The group gathered there. Waivers signed. Routes handed out. Engines warmed.
Among the mix: Dino Dalle Carbonare in his RWB 964, Jeff Zwart in a tan 912, Larry Chen in a 997 RWB, Pat Long in a Macan, Jay Ward from Pixar. It was a cross-section of people who’ve shaped this culture in different ways, all converging for the same drive.
Because I was with the organizers, we went ahead to the destination, but we had to make a stop at 7-11 on the way there. A Corndog. Strawberry and whipped cream sandwich. Smoothie. A few other things that didn’t make sense but didn’t need to. It was a mandatory stop.
The Magarigawa Club doesn’t reveal itself immediately. You approach it, and then suddenly you’re inside it.
It feels like Jurassic Park.
Fences, scale, the way it’s been cut into the mountain—it doesn’t feel natural, and that’s exactly the point. This isn’t a track laid onto land. It’s land that’s been reshaped into a track.
It’s narrow. Uncomfortably narrow at first glance—easily half the width of a typical circuit. Runoff is minimal. Consequence feels close.
And then the paddock.
It’s quiet. Refined. More spa than racetrack. The contrast is disorienting.
Cars began to arrive. Then they kept arriving.
Once assembled, the group moved out onto the circuit for parade laps, followed by sessions broken down by pace and experience. The rhythm of the day settled in—drive, come in, talk, repeat.
At one point, 962s appeared. One of them driven by Pat Long.
There are moments in a day like that where you step back slightly and realize how unlikely it all is. This was one of them.
Dinner that evening was at the circuit, and it was excellent.
Clark and Kaz had built something that felt considered. Not overdone, not forced. Just right.

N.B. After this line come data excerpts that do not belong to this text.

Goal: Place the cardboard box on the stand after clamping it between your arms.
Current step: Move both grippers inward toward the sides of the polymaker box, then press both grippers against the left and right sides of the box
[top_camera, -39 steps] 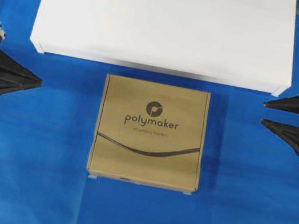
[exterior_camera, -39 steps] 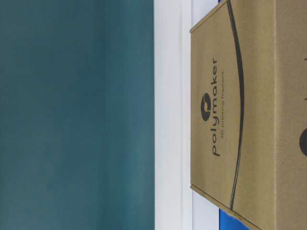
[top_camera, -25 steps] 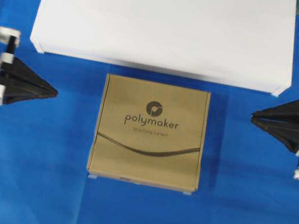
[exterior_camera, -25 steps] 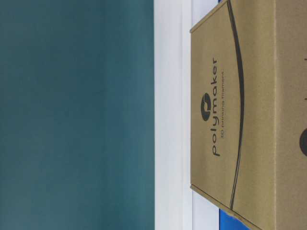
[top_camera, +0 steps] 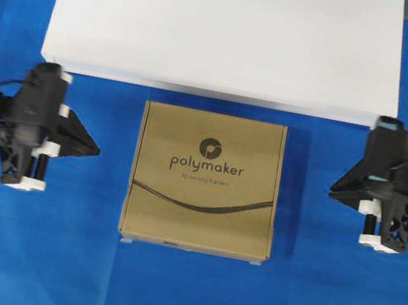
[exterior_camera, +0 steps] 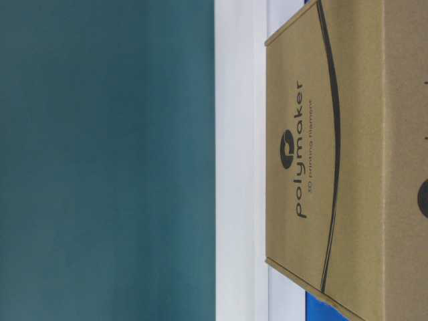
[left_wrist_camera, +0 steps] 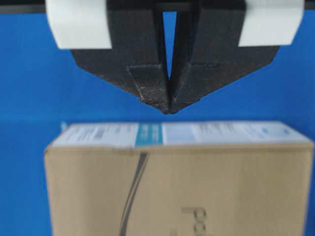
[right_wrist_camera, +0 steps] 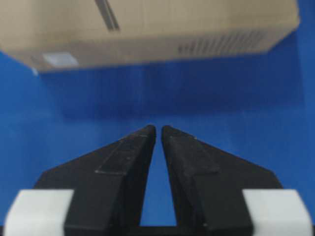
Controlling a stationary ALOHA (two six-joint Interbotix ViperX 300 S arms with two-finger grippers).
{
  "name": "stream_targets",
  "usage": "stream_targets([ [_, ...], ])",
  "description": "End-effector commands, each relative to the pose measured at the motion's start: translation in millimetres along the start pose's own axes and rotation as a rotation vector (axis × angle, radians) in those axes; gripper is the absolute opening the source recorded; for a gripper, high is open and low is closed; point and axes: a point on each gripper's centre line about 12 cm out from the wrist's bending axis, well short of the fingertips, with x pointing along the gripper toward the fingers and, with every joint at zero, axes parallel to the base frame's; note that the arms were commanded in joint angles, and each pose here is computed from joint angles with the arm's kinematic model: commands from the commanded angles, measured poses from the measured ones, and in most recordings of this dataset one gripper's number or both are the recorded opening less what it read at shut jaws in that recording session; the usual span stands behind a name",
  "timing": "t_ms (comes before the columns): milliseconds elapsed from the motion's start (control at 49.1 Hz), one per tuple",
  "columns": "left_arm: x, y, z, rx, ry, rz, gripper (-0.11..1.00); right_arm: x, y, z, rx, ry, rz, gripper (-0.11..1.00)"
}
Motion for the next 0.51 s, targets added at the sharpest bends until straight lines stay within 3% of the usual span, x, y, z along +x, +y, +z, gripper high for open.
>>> stream_targets([
  [0, 6, 2, 3, -0.001, 0.028, 0.005, 0.0, 3, -1, 7, -0.002, 0.034, -0.006, 0.06],
  [122, 16, 1, -9, 0.002, 0.084, 0.003, 0.06, 13, -1, 2, -0.011, 0.092, -0.008, 0.18],
  [204, 22, 1, -14, 0.001, 0.098, 0.003, 0.26, 19, -2, 0, -0.028, 0.115, -0.009, 0.35],
  [367, 36, 3, -18, -0.017, 0.112, 0.007, 0.75, 29, -2, 1, -0.05, 0.104, -0.009, 0.81],
  [428, 42, 5, -21, -0.02, 0.134, 0.011, 0.85, 35, -3, 2, -0.06, 0.089, -0.013, 0.95],
  [489, 47, 6, -22, -0.024, 0.146, 0.015, 0.85, 40, -3, 2, -0.069, 0.087, -0.016, 0.99],
])
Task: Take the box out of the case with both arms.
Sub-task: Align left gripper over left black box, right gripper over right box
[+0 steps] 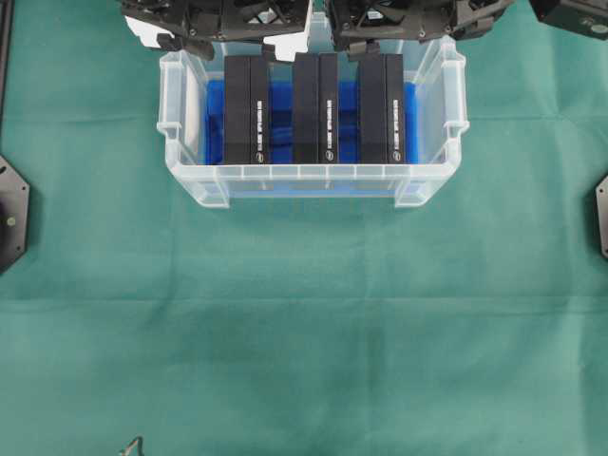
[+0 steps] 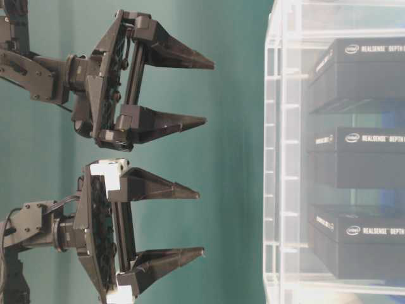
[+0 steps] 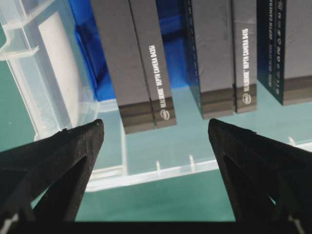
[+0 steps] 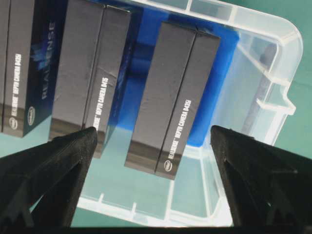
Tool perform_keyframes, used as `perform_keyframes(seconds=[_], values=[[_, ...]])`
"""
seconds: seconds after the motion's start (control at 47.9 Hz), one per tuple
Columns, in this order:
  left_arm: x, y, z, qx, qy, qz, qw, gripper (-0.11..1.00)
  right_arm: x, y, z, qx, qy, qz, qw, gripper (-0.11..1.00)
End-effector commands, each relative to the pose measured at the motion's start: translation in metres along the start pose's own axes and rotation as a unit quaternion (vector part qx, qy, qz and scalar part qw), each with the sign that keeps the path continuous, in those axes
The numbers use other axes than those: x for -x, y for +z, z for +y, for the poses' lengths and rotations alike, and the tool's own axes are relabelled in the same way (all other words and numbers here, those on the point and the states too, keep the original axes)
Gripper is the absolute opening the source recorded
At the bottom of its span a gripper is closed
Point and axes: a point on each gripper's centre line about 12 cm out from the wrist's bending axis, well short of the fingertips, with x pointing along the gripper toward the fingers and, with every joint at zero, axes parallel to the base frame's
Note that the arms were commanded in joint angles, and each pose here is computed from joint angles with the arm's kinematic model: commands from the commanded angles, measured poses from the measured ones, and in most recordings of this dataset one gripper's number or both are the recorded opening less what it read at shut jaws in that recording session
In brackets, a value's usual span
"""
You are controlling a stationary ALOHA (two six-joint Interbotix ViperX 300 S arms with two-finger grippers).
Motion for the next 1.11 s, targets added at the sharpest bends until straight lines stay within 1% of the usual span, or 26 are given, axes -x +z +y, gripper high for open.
perform_keyframes(seconds=[0.0, 1.086], values=[[0.0145, 0.0025, -0.0011, 0.001, -0.018, -0.013, 0.9997, 0.92, 0.0139, 0.0009, 0.0017, -0.002, 0.016, -0.005, 0.9999, 0.95], [0.0139, 0.0029, 0.0005, 0.002, -0.016, -0.014, 0.9998, 0.92, 0.0142, -0.004, 0.003, -0.004, 0.019, 0.009, 0.9998, 0.95]])
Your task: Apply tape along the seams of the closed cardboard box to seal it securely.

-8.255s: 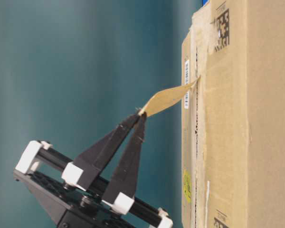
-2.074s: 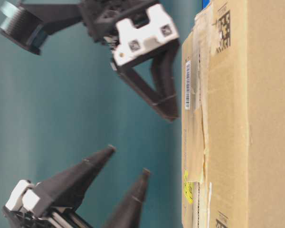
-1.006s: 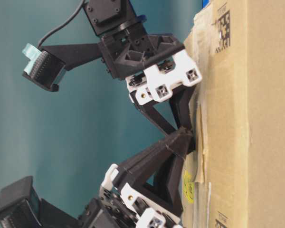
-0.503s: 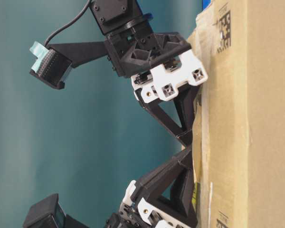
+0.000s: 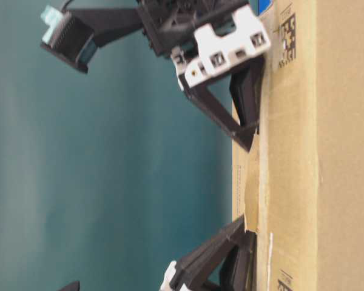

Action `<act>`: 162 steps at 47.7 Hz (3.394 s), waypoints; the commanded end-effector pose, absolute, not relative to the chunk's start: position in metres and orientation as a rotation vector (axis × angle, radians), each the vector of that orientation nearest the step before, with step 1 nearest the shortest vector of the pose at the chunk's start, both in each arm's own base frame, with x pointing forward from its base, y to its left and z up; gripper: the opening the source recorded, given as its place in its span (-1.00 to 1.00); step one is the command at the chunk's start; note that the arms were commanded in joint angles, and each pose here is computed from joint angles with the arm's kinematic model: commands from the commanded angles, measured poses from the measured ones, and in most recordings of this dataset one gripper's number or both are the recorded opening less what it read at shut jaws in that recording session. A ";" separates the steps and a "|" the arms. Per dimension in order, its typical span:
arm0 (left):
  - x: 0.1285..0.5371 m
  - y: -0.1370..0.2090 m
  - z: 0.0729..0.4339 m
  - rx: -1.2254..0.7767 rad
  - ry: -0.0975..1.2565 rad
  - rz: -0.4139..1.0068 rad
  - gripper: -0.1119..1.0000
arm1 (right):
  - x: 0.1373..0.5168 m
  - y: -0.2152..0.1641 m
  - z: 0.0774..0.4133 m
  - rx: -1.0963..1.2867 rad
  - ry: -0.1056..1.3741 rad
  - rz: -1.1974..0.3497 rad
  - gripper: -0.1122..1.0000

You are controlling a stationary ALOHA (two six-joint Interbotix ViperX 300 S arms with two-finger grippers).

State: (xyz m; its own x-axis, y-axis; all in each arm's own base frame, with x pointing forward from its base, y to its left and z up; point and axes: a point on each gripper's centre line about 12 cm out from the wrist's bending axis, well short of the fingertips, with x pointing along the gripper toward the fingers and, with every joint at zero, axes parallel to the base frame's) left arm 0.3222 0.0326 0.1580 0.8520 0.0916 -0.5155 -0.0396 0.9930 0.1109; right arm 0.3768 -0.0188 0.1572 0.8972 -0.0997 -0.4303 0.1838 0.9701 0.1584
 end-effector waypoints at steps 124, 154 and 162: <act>0.329 -0.006 0.227 0.132 0.321 -0.034 -0.79 | 0.372 0.015 0.213 0.188 0.272 -0.066 -0.81; 0.246 0.002 0.289 0.101 0.314 -0.009 -0.79 | 0.267 0.003 0.283 0.132 0.202 -0.021 -0.81; 0.215 0.002 0.279 0.062 0.292 -0.001 -0.79 | 0.236 0.006 0.272 0.135 0.256 0.005 -0.81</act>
State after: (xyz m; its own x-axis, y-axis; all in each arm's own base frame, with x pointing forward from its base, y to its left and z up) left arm 0.2242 0.0016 0.2769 0.9491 0.0047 -0.3151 0.0188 0.9972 0.0717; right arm 0.2453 0.0052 0.2698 0.9664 0.0130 -0.2567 0.0222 0.9908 0.1336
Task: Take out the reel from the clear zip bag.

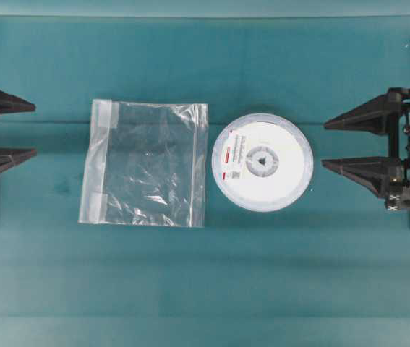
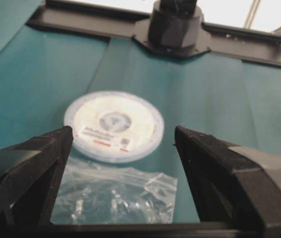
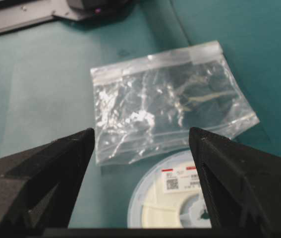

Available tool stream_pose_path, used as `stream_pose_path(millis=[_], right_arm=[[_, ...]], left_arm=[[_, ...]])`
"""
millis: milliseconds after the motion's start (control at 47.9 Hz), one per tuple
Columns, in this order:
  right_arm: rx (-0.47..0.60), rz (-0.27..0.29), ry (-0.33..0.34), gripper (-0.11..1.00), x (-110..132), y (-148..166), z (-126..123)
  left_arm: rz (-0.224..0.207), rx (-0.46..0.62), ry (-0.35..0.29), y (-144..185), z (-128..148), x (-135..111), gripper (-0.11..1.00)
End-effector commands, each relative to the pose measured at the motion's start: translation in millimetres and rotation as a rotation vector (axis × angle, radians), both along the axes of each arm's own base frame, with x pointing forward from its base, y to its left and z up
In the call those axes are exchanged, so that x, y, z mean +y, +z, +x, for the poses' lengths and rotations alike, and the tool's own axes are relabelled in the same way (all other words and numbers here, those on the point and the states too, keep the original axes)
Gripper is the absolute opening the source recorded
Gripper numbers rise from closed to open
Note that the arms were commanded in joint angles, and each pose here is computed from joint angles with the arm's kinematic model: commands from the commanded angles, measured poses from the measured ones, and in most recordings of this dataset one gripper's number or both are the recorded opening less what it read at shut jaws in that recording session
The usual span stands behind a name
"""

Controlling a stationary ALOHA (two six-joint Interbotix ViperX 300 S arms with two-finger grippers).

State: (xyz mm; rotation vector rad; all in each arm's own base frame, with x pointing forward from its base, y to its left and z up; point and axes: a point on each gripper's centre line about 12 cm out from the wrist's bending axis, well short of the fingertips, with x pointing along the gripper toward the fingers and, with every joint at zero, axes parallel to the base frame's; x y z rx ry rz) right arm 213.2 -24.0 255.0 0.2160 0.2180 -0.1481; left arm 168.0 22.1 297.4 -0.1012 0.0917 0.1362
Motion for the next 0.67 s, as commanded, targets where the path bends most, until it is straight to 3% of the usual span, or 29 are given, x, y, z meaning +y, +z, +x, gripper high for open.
stream_pose_path(millis=[0,648], right_arm=[[-0.013,-0.013,0.002,0.92,0.1,3.4,0.9],[-0.027,-0.013,0.001,0.91,0.3,6.4,-0.9]], left_arm=[[0.002,-0.003,-0.001,6.8,1.6,0.0,0.92],[0.005,0.01,-0.001,3.0,1.5,0.0,0.92]])
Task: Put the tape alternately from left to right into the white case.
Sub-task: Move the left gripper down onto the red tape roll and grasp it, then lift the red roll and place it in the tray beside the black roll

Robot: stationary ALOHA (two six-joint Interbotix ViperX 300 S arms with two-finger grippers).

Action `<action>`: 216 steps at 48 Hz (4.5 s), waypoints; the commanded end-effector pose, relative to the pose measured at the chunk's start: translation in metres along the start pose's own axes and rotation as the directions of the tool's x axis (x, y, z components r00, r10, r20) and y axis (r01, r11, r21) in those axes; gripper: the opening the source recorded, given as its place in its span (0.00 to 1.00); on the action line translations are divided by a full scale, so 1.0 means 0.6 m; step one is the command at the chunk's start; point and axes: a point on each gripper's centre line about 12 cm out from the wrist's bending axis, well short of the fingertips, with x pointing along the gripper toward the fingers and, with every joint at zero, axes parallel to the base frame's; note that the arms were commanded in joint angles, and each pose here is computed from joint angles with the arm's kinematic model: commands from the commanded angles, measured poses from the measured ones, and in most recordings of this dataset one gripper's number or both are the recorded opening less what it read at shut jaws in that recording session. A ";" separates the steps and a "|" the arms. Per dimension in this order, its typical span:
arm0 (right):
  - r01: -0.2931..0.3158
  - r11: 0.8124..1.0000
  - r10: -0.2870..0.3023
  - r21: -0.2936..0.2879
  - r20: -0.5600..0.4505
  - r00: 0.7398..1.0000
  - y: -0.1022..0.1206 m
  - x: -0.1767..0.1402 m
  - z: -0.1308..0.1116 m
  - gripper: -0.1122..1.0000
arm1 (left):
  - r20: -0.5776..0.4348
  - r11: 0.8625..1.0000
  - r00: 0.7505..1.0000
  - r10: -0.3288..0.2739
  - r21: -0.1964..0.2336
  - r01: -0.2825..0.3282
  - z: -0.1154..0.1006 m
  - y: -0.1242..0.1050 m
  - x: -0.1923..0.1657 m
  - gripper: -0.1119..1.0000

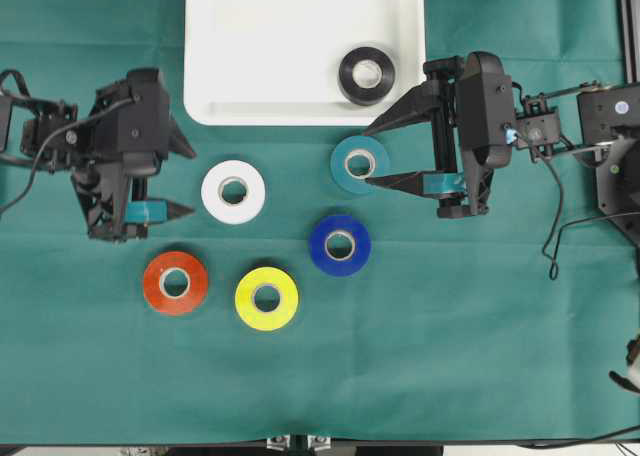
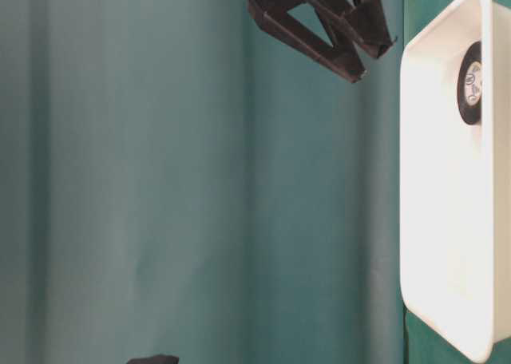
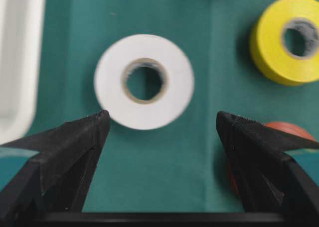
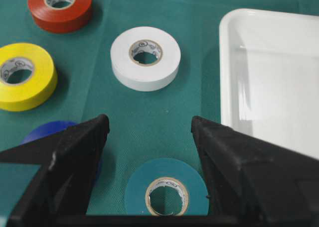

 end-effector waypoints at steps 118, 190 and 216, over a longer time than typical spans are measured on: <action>-0.006 1.000 0.006 -0.007 -0.007 1.000 0.001 0.009 -0.003 0.77 | -0.391 0.994 0.920 -0.029 -0.107 -0.014 -0.086 -0.106 0.113 0.60; -0.004 1.000 0.004 -0.004 -0.018 1.000 0.000 0.014 -0.005 0.77 | -0.217 0.990 0.975 -0.056 -0.139 0.026 0.008 -0.086 0.023 0.07; -0.006 1.000 0.006 -0.004 -0.012 1.000 0.001 0.014 -0.003 0.77 | -0.055 0.994 0.992 0.109 0.013 -0.109 0.072 0.081 0.021 0.07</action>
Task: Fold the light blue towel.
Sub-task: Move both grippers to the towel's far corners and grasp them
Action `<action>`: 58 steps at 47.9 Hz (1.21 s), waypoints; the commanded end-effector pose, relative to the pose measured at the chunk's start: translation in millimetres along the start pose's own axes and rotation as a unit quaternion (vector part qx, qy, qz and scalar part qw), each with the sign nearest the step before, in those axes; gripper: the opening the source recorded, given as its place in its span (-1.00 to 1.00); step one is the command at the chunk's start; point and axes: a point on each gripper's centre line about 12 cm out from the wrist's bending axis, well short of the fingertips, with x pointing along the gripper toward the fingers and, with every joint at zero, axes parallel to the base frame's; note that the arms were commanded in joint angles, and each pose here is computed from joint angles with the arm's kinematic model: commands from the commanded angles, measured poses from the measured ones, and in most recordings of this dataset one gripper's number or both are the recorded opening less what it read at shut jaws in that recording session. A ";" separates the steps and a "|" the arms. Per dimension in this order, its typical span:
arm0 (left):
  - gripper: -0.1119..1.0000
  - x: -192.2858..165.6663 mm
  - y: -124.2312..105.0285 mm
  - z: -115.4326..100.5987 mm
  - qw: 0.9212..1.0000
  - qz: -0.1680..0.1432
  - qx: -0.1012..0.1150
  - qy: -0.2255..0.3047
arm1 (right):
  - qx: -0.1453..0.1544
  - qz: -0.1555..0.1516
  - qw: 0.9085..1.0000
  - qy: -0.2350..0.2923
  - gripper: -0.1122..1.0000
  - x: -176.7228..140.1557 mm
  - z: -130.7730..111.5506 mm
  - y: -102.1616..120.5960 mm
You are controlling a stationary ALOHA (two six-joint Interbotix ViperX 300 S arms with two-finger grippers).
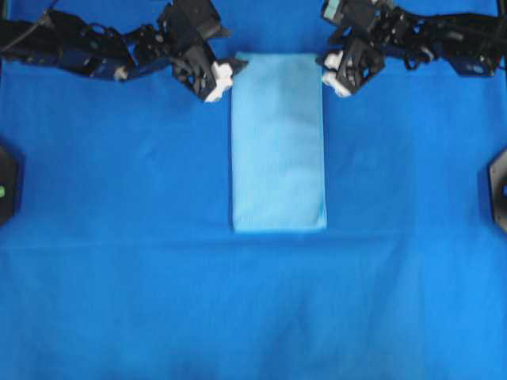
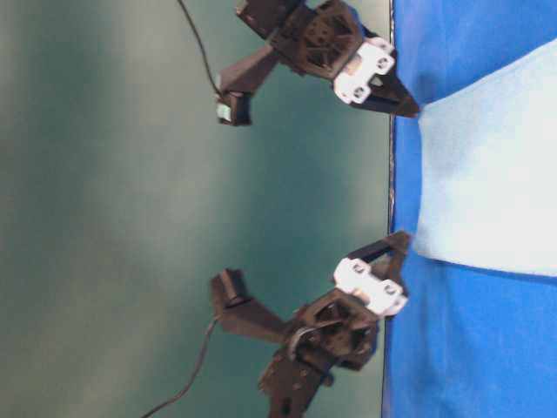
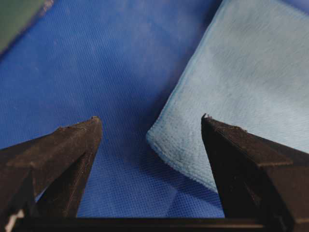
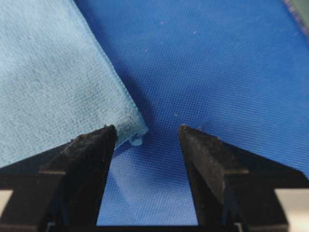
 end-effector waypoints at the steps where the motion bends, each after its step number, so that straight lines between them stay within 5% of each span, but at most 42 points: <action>1: 0.63 3.9 0.8 11.6 1.000 0.001 0.001 -0.018 | 0.001 -0.001 1.000 -0.019 0.27 0.3 10.7 -1.2; 20: 0.51 10.6 0.5 0.2 1.000 0.000 0.001 -0.003 | 0.003 0.000 1.000 -0.015 0.26 12.5 10.2 -1.1; 30: -0.24 10.1 0.4 -1.9 1.000 0.000 0.003 0.001 | 0.005 0.001 1.000 0.005 0.07 23.8 -0.1 -0.4; 37: -0.72 9.7 -2.4 -3.8 1.000 -0.003 0.024 0.005 | 0.009 0.001 1.000 0.015 -0.60 24.4 -6.2 0.1; 39: -0.73 9.8 -3.0 -3.4 1.000 -0.004 0.028 0.005 | 0.010 0.001 1.000 0.018 -0.72 24.3 -8.3 0.2; 58: -0.73 11.4 -3.5 12.0 0.999 -0.004 0.037 -0.006 | 0.027 -0.001 1.000 0.006 -0.72 13.2 -2.1 -1.0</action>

The following day was open.
We moved through the city without much structure—tool shops, markets, small purchases that started to add up. A carbon fiber ruler. Shirts from Autobacs. Coffee stops in between.
Simon and Ali went deep on tools. Then unexpectedly deep into table tennis—custom paddles and all.
I found a Japan-exclusive Seiko tied to the Shinkansen. That felt right.
Camera shops came next. Simon picked up a Minolta. I bought a Canon AE-1 and a roll of black and white film, which I shot that same night.
At some point, Simon bought a Hello Kitty Honda motorcycle.
Dinner with Clark, Jen, and their son Max grounded everything again. A delicious Italian spot near their place(Japan knows how to do Italian food!). Pizza, drinks, fun conversation.
The last day stretched out unexpectedly. Flight delays bought us time.
More wandering. More shops. A tiny watch store barely the size of a garage, packed beyond reason. Ali found Seiko rally clocks. We drifted through camera stores again. I accidentally bought the wrong film—medium format instead of 35mm.
It didn’t matter.
Eventually, the trip ended the way they always do, with high fives and goodbyes. I left from Narita. They flew out of Haneda.
My fourth trip to Japan in under two years.
Each time feels different. Not because the place changes, but because your way of moving through it does. New neighborhoods, new routines, new details that didn’t exist the last time.
Ebisu still feels unfinished to me. Like there’s more there.
Luft Tokyo was a reason to go. But it wasn’t the only reason to be there.
Sometimes you don’t need one.
Sometimes you just go, and I can’t wait to go back.
Clark, when’s the next RoundCat Rally?